Return every line from the one with "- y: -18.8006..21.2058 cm" through the one with "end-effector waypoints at", inclusive, exactly as it appears below.

Source data
----

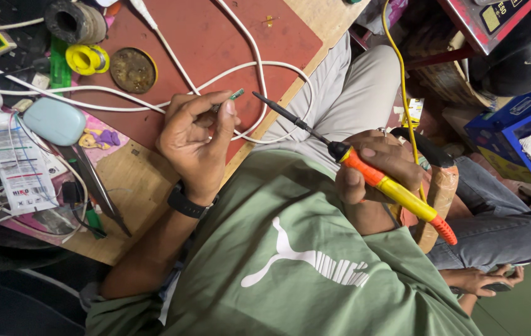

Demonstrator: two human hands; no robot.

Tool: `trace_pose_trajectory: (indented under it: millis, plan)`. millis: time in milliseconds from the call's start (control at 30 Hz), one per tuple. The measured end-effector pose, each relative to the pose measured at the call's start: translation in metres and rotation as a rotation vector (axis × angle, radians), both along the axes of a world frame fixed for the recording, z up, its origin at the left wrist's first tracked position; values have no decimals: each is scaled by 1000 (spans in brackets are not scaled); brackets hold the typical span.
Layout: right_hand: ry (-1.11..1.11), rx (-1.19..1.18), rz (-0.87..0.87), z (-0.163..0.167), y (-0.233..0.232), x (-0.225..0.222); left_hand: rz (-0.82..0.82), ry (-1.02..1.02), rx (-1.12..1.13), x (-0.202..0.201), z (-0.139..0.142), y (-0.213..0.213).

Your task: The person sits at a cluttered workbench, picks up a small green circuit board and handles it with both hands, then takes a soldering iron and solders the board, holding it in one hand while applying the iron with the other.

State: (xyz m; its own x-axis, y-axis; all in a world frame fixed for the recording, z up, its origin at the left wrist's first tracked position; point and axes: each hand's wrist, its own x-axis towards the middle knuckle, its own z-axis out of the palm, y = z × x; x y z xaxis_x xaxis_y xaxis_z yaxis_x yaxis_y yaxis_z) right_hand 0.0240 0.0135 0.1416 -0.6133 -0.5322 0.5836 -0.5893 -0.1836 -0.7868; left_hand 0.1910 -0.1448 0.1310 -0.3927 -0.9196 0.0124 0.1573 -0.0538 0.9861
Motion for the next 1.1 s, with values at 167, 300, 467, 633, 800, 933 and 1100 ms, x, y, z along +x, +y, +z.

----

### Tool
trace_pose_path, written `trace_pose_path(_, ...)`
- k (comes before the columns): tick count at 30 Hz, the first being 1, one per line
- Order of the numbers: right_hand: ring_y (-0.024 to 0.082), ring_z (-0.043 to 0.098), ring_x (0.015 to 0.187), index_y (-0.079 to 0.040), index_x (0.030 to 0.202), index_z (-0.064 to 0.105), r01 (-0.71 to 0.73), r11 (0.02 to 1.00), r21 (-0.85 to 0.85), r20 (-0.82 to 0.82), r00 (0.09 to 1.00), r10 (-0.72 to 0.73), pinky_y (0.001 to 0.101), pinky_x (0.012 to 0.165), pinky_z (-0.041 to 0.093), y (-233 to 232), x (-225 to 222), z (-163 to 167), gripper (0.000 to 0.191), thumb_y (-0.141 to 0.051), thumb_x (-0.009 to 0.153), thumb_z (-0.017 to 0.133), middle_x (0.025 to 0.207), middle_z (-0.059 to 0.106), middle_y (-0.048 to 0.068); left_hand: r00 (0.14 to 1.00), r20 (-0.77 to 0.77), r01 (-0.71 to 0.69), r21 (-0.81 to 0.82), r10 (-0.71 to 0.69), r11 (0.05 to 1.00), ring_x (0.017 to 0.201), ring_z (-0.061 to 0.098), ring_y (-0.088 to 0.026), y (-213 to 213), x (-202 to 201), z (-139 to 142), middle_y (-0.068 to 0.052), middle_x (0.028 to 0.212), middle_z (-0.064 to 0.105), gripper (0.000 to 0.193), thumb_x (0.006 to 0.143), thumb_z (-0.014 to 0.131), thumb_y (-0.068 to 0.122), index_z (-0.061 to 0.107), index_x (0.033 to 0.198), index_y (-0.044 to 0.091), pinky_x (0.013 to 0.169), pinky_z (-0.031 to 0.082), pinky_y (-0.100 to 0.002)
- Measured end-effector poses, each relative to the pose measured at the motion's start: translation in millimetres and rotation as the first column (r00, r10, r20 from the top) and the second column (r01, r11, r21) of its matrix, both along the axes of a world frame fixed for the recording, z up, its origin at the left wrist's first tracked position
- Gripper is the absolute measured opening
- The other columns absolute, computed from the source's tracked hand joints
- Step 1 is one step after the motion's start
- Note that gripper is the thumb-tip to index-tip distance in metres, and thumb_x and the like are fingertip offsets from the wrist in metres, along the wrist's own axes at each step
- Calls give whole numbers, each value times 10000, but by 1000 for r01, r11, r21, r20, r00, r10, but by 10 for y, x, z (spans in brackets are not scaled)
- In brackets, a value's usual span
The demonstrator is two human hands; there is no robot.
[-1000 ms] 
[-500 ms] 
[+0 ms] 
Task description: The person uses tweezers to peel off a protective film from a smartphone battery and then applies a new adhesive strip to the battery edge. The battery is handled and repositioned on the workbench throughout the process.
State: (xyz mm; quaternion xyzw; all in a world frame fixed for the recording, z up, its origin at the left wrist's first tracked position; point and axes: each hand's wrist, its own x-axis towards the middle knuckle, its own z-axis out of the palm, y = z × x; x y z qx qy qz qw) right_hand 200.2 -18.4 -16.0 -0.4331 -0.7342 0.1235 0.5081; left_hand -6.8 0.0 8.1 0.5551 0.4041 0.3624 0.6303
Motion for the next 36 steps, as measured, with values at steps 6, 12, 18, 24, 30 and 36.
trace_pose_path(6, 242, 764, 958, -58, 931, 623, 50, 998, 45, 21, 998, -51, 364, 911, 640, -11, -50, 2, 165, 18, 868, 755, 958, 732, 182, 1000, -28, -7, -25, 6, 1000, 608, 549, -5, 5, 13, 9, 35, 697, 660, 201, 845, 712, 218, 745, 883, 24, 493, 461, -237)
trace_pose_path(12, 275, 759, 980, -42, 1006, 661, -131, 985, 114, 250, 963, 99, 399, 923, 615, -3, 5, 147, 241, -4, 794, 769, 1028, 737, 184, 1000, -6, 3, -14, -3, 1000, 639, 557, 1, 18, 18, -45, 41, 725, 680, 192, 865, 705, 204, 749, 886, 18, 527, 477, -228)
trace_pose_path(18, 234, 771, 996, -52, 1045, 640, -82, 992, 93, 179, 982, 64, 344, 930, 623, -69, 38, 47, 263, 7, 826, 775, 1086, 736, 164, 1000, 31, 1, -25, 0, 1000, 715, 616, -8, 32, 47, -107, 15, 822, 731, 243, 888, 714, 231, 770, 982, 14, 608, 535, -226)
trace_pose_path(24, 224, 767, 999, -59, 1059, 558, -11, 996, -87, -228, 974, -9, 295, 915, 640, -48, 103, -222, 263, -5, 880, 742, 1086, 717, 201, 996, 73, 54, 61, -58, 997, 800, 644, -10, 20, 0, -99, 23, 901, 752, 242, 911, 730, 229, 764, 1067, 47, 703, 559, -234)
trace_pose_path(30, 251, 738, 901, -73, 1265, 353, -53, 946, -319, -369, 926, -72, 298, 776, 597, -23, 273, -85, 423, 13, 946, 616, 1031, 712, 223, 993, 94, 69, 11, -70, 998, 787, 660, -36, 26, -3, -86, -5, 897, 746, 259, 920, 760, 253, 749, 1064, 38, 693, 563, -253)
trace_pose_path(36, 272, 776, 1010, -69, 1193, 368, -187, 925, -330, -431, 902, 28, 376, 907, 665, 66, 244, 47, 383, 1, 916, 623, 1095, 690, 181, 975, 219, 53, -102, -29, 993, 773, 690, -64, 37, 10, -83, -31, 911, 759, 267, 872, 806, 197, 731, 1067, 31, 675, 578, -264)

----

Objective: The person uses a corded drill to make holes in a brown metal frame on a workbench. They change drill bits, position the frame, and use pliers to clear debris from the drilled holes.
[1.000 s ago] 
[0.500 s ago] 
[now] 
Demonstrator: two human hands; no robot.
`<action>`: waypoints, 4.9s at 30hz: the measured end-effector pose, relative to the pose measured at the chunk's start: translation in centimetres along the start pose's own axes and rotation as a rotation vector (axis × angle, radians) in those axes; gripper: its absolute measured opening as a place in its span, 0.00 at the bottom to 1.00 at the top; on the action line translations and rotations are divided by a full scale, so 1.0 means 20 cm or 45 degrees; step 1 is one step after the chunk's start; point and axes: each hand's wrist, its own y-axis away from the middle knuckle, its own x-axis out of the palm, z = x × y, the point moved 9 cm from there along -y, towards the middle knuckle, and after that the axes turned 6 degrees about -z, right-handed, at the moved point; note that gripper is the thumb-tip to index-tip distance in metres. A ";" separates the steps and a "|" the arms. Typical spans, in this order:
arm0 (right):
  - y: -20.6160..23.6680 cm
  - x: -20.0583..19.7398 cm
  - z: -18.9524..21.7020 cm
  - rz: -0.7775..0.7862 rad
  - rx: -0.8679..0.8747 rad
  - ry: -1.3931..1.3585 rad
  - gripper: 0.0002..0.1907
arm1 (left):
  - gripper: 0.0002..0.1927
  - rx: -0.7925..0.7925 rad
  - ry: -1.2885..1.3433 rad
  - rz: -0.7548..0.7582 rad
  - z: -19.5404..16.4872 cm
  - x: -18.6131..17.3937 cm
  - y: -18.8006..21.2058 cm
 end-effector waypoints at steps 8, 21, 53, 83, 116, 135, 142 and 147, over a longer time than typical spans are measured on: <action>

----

**WRITTEN SOLUTION:**
  - y: -18.8006..21.2058 cm
 end-effector waypoints at steps 8, 21, 53, 83, 116, 135, 142 and 147, over a longer time than typical spans are measured on: <action>

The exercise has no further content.